[Your task]
Starting with the first line of the data that follows, transcribe every line verbatim until the line containing "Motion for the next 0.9" has been transcribed.
■ ■ ■ ■
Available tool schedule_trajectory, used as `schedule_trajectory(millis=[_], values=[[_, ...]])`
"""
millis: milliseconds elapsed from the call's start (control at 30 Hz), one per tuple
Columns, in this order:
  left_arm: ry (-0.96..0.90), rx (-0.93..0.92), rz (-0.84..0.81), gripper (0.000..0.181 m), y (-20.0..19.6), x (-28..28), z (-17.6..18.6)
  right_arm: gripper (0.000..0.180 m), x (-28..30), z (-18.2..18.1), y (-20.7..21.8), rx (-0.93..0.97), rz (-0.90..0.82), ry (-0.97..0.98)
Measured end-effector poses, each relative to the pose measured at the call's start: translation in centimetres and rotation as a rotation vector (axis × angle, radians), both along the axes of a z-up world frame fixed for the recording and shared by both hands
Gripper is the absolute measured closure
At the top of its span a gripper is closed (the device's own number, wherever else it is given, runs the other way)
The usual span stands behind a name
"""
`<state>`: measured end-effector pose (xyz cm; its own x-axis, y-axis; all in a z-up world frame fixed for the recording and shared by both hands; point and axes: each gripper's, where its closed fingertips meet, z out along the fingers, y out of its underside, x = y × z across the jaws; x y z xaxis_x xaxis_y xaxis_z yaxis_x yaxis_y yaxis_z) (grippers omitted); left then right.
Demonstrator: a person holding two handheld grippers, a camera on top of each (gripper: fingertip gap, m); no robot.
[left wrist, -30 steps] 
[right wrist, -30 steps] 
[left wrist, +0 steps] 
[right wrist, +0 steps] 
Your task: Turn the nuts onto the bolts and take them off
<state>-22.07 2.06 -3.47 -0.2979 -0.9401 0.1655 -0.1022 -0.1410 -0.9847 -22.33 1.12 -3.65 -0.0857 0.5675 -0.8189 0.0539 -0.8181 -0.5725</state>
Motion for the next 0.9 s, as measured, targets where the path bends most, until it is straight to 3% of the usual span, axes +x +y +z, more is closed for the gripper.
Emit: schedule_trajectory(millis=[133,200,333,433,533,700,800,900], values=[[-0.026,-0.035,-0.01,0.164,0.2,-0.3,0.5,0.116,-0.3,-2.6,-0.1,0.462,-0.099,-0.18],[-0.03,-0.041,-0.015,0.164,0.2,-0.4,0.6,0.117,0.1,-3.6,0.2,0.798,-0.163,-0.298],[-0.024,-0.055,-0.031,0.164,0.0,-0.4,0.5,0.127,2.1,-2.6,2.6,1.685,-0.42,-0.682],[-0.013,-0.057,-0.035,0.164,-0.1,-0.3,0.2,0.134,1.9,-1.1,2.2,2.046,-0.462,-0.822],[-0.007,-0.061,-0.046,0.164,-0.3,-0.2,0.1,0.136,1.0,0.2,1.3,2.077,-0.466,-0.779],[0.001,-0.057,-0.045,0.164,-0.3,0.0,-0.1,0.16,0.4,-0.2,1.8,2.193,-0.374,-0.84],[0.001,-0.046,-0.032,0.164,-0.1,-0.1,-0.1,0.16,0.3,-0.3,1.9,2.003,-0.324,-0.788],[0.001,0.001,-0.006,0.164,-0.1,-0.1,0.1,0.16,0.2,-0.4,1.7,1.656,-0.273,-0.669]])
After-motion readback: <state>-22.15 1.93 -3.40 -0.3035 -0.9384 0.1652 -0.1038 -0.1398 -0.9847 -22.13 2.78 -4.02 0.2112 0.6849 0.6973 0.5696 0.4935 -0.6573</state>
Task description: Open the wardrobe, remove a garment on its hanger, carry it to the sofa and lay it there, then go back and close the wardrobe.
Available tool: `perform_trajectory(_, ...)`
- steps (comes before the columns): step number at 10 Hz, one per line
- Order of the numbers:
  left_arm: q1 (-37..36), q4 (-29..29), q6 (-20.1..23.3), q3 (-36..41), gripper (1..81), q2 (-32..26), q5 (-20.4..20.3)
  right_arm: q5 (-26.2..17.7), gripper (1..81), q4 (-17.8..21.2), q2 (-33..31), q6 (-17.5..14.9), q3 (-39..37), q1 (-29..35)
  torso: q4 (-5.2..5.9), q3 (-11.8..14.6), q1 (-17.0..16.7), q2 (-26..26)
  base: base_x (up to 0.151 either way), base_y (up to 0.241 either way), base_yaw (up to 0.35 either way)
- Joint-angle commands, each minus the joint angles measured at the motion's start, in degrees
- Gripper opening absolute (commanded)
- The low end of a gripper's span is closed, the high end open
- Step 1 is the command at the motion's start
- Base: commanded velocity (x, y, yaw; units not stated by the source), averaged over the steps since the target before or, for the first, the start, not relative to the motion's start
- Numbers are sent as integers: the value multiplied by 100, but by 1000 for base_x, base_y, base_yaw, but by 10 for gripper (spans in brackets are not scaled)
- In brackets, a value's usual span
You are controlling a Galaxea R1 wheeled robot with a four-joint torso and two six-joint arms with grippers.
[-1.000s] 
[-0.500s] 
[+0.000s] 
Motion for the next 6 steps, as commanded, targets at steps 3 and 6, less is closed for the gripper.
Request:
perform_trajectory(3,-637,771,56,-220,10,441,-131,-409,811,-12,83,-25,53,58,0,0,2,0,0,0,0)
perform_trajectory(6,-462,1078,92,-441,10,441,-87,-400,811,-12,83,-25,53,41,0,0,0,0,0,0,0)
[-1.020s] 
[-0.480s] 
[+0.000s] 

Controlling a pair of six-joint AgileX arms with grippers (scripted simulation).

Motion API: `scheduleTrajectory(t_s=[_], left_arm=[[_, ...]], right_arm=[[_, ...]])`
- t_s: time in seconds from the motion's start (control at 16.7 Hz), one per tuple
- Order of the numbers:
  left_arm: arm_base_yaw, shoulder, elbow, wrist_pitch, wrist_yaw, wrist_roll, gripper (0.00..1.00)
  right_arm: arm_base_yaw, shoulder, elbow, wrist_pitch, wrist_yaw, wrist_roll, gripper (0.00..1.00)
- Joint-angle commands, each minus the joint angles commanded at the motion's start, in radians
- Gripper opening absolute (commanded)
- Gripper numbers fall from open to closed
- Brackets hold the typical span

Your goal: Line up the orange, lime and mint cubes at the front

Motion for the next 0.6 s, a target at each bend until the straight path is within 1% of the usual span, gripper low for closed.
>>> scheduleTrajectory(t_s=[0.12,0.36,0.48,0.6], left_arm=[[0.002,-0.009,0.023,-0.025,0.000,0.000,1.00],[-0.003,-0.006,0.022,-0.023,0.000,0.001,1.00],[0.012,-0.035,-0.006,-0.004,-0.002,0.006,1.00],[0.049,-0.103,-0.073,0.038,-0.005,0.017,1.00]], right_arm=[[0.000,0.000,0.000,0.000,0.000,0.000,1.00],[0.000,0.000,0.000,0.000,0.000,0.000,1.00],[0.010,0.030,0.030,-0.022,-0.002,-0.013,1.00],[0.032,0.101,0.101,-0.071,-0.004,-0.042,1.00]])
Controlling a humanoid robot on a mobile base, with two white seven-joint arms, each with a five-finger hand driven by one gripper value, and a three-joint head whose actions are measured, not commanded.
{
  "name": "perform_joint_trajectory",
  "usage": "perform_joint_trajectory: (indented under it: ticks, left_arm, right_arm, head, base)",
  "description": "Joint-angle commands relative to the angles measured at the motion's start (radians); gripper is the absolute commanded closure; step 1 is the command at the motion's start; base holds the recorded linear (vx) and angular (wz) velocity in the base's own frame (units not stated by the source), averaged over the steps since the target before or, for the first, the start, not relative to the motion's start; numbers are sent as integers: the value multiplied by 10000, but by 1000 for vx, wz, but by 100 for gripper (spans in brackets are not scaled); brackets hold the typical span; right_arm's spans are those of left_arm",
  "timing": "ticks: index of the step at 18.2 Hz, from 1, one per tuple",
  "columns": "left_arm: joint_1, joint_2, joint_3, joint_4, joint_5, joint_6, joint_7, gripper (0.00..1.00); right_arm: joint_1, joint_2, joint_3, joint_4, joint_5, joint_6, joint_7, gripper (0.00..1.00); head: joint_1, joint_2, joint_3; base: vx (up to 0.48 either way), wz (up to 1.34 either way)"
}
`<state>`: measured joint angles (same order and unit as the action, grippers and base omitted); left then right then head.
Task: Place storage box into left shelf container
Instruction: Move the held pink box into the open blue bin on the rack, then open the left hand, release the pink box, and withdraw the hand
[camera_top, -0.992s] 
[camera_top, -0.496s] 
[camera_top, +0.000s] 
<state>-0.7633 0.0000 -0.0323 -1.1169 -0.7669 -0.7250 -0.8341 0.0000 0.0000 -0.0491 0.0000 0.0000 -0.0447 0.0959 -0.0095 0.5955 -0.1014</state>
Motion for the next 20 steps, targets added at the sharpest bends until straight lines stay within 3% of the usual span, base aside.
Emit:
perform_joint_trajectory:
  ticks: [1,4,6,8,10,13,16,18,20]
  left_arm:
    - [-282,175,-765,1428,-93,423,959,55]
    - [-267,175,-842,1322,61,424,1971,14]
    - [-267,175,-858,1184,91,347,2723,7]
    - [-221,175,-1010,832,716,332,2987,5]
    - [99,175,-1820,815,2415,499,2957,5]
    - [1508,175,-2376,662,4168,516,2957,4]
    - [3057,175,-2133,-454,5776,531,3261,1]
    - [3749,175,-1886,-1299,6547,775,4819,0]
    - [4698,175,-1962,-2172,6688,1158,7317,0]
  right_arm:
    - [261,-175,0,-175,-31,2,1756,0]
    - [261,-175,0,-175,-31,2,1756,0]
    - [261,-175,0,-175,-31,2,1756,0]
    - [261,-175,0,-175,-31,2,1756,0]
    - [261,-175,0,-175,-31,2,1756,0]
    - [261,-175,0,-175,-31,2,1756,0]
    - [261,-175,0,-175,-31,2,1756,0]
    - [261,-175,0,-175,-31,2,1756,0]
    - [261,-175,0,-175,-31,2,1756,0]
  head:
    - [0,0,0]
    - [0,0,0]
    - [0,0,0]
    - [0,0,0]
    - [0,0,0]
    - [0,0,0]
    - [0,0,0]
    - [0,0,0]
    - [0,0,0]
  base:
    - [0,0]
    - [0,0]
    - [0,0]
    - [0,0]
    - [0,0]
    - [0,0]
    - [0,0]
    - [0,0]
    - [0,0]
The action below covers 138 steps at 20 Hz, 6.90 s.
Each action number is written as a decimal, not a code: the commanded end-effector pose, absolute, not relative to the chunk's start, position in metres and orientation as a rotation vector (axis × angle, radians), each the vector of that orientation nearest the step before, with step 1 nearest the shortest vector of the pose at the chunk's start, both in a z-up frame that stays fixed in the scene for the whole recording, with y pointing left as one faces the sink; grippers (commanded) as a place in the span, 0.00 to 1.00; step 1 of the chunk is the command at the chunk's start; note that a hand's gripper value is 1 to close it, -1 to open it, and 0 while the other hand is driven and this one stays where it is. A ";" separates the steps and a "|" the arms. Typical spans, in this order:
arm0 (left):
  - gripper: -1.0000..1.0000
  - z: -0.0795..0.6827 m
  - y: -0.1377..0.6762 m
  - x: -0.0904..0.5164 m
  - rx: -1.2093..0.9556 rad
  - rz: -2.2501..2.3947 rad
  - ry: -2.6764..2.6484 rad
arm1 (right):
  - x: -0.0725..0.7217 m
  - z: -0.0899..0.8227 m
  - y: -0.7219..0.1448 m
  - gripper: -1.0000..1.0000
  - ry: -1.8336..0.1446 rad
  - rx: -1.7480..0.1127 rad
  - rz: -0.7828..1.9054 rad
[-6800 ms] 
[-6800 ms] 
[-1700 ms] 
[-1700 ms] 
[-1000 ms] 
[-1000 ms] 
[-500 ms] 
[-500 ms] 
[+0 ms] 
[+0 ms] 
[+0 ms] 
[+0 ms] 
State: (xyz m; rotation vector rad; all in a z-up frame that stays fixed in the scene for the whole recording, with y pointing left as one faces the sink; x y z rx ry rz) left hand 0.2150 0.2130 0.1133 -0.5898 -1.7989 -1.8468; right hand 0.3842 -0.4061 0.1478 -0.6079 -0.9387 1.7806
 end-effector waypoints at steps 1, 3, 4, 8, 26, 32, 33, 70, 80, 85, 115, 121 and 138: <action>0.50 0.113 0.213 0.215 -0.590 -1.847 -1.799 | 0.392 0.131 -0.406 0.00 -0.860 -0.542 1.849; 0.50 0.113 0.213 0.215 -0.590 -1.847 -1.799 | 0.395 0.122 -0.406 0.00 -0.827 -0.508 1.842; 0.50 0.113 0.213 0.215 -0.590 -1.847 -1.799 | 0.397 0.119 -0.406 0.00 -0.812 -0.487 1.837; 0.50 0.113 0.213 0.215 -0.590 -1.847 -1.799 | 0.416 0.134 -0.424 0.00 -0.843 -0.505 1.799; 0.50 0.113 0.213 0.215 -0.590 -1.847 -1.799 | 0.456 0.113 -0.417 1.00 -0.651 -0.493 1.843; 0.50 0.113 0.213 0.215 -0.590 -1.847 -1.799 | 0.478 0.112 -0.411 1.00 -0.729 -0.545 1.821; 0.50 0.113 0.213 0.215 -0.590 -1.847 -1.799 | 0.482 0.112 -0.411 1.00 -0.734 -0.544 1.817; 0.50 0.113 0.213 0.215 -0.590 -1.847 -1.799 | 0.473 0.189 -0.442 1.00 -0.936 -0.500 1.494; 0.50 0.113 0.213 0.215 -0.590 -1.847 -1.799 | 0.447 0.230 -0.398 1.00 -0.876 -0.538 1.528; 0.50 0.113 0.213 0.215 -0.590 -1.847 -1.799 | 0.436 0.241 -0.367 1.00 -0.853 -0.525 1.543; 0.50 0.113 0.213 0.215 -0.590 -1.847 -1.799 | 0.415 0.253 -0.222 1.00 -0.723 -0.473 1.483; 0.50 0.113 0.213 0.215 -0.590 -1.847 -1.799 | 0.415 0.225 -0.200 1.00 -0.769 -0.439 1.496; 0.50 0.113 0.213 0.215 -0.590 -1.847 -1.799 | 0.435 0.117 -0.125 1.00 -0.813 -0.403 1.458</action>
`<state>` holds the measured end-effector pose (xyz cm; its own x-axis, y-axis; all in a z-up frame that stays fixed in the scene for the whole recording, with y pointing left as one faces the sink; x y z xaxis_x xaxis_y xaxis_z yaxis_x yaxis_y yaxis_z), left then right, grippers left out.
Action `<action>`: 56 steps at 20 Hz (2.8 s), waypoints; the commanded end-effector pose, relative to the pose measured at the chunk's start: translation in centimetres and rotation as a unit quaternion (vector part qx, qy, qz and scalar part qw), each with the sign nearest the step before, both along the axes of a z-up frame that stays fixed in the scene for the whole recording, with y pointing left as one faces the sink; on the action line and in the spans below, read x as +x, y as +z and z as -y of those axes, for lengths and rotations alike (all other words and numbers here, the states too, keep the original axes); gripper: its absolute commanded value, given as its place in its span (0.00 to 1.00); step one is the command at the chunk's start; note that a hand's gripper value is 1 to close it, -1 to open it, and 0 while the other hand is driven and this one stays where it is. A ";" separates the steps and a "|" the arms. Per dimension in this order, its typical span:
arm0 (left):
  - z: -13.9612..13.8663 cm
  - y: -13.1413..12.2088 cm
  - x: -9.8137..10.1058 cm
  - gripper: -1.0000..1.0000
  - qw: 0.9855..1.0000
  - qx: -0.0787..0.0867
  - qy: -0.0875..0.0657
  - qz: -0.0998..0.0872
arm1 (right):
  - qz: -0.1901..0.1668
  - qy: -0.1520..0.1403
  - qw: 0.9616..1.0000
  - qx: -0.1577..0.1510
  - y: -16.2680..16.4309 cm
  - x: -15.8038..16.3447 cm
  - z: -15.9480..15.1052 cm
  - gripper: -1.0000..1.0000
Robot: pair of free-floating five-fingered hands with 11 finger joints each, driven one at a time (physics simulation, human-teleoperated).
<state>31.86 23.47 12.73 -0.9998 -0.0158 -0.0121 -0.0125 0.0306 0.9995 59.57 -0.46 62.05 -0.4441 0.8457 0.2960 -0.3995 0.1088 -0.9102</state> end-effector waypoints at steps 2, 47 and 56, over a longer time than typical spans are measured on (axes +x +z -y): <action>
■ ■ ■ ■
[The answer]
Available tool schedule_trajectory, used as `schedule_trajectory(millis=[_], values=[[_, ...]])`
"""
millis: milliseconds elapsed from the call's start (control at 30 Hz), one per tuple
Columns, in this order:
  left_arm: ry (-0.96..0.90), rx (-0.93..0.92), rz (-0.84..0.81), gripper (0.000..0.181 m), y (-20.0..19.6), x (-28..28), z (-17.6..18.6)
  right_arm: gripper (0.000..0.180 m), x (-28..30), z (-18.2..18.1), y (-20.7..21.8), rx (-0.93..0.97), rz (-0.90..0.82), ry (-0.97..0.98)
Measured end-effector poses, each relative to the pose measured at the call's start: translation in centimetres and rotation as a rotation vector (axis × angle, radians), both along the axes of a z-up world frame fixed for the recording and shared by both hands
Gripper is the absolute measured closure
At the top of its span a gripper is closed (the device's own number, wherever else it is given, runs the other way)
The usual span stands behind a name
"""
`<state>`: measured end-effector pose (xyz cm; its own x-axis, y-axis; all in a z-up world frame fixed for the recording and shared by both hands; point and axes: each gripper's, where its closed fingertips meet, z out along the fingers, y out of its underside, x = y × z across the jaws; x y z xaxis_x xaxis_y xaxis_z yaxis_x yaxis_y yaxis_z) (grippers omitted); left then right.
Demonstrator: a person holding two handheld grippers, a camera on top of each (gripper: fingertip gap, m); no robot.
[left wrist, -30 steps] 
[right wrist, -30 steps] 
[left wrist, +0 steps] 
[right wrist, +0 steps] 
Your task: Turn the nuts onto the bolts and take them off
<state>-22.07 2.06 -3.47 -0.2979 -0.9401 0.1655 -0.1022 -0.1410 -0.9847 -22.33 1.12 -3.65 -0.0857 0.5675 -0.8189 0.0539 -0.8181 -0.5725</state>
Motion for the next 0.9 s, as measured, targets where the path bends most, until it is straight to 3% of the usual span, axes +x +y +z, more is closed for the gripper.

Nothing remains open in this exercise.